Next to it was a thick envelope, swollen with photographs.
“I found this in the safe Esther kept here,” Thorne said softly. “She had her own combination. I never asked what was inside. I trusted her completely. But after she passed, I knew I had to look. I had to make sure her affairs were in order.”
He pushed the journal toward me. “Open it, Booker. Read the last entries.”
My hands shook as I reached for the book. The leather felt warm, as if she had just been holding it.
I opened it to the ribbon bookmark. The handwriting was hers—neat and looping—but the ink looked shaky, as if she’d been writing in a hurry.
March 12
Mr. Thorne’s portfolio is up twelve percent this quarter. My recommendations on the tech startups paid off.
I stared at the page. Recommendations. My Esther—the woman who clipped coupons for canned corn—was giving investment advice to a billionaire.
I looked up at Thorne. He nodded.
“Esther wasn’t just my housekeeper, Booker. She was my financial compass. She had a gift. She saw patterns in the market no one else saw. Over thirty years, I paid her a commission on every successful trade. She built something for you.”
He slid a bank statement from under the journal and tapped it.
The balance made my breath catch.
Three million, two hundred thousand dollars.
My wife was a millionaire. She had built a fortune in silence, scrubbing floors by day and studying markets by night.
I flipped forward. The tone of the entries changed. The ink became jagged.
January 4
I found another withdrawal. Two thousand. The signature looks like mine, but the loop on the “E” is wrong. It’s Terrence. I know it’s him.
February 10
Five thousand this time. I confronted him. He denied it. He screamed at me. He said I owed him.
At the bottom of the page, she had written a total in tiny, shaking numbers: Fifty thousand dollars.
My son had been bleeding his mother dry while driving a leased luxury car and wearing Italian suits.
She never told me. She carried this burden alone to protect me from the truth about our boy.
My chest burned with shame hotter than grief.

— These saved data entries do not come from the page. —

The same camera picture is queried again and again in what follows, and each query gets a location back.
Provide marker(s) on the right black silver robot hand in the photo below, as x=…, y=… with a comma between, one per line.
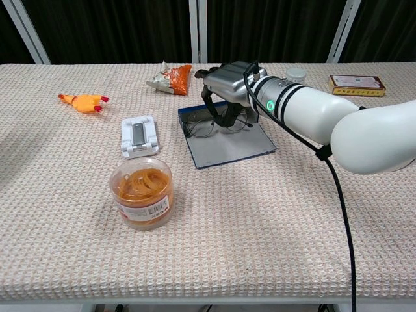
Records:
x=230, y=83

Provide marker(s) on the black wire-frame eyeglasses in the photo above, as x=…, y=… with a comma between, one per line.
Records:
x=203, y=128

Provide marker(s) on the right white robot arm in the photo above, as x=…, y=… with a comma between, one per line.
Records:
x=357, y=130

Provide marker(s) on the blue grey case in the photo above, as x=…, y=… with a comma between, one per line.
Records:
x=234, y=146

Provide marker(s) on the orange white snack bag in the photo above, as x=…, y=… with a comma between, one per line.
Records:
x=178, y=79

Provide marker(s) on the small white cream jar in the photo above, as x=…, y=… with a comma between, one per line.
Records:
x=296, y=74

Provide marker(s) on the white folding phone stand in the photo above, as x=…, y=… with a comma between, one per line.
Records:
x=139, y=136

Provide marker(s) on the red yellow flat box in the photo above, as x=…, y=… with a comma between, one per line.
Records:
x=356, y=86

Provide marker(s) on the black pleated curtain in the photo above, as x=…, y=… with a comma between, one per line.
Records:
x=113, y=29

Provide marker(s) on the clear jar of rubber bands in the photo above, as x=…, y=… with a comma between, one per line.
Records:
x=143, y=195

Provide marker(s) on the yellow rubber chicken toy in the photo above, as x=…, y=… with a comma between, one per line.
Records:
x=84, y=101

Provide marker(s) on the beige waffle tablecloth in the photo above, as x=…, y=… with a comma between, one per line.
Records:
x=227, y=253

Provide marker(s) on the white upright frame post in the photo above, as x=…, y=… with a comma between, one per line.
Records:
x=198, y=32

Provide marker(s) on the white slanted frame post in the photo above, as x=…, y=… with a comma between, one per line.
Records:
x=344, y=32
x=27, y=32

Then I reached the last entry.
Three days before she died
Terrence asked for money again. I told him no. He looked at me with eyes I didn’t recognize. He looked at me like he hated me. I found pills in his jacket pocket today. They look just like my heart medication, but they aren’t. I am scared, Booker. I am scared of our son.
I stopped reading. The room seemed to tilt. I couldn’t breathe.
“Look at the photos, Mr. King,” Vance said quietly.
I reached for the envelope and poured the contents onto the desk. Dozens of photos spilled out—grainy, taken with a long-range lens, but the subjects were clear.
Terrence standing in an alleyway behind a strip mall, talking to a man with tattoos crawling up his neck. Terrence handing over a thick wad of cash.
Another photo—Terrence and Tiffany sitting in a car parked outside a neon-lit sports bar. Tiffany laughing, holding up a bottle of champagne like she’d won the lottery.
But the last photo felt like a physical blow to my chest.
Taken through our kitchen window, the timestamp read 2:14 a.m., three nights before Esther died.
In the picture, Terrence stood at the kitchen counter where Esther kept her daily pill organizer. In his hands he held two orange prescription bottles. One was Esther’s heart medication. The other was unlabeled.
He was pouring pills from one bottle into the other.
He was smiling.
I stared at the image. My son. My flesh and blood. The boy I had carried on my shoulders. The boy I had taught to tie his shoes.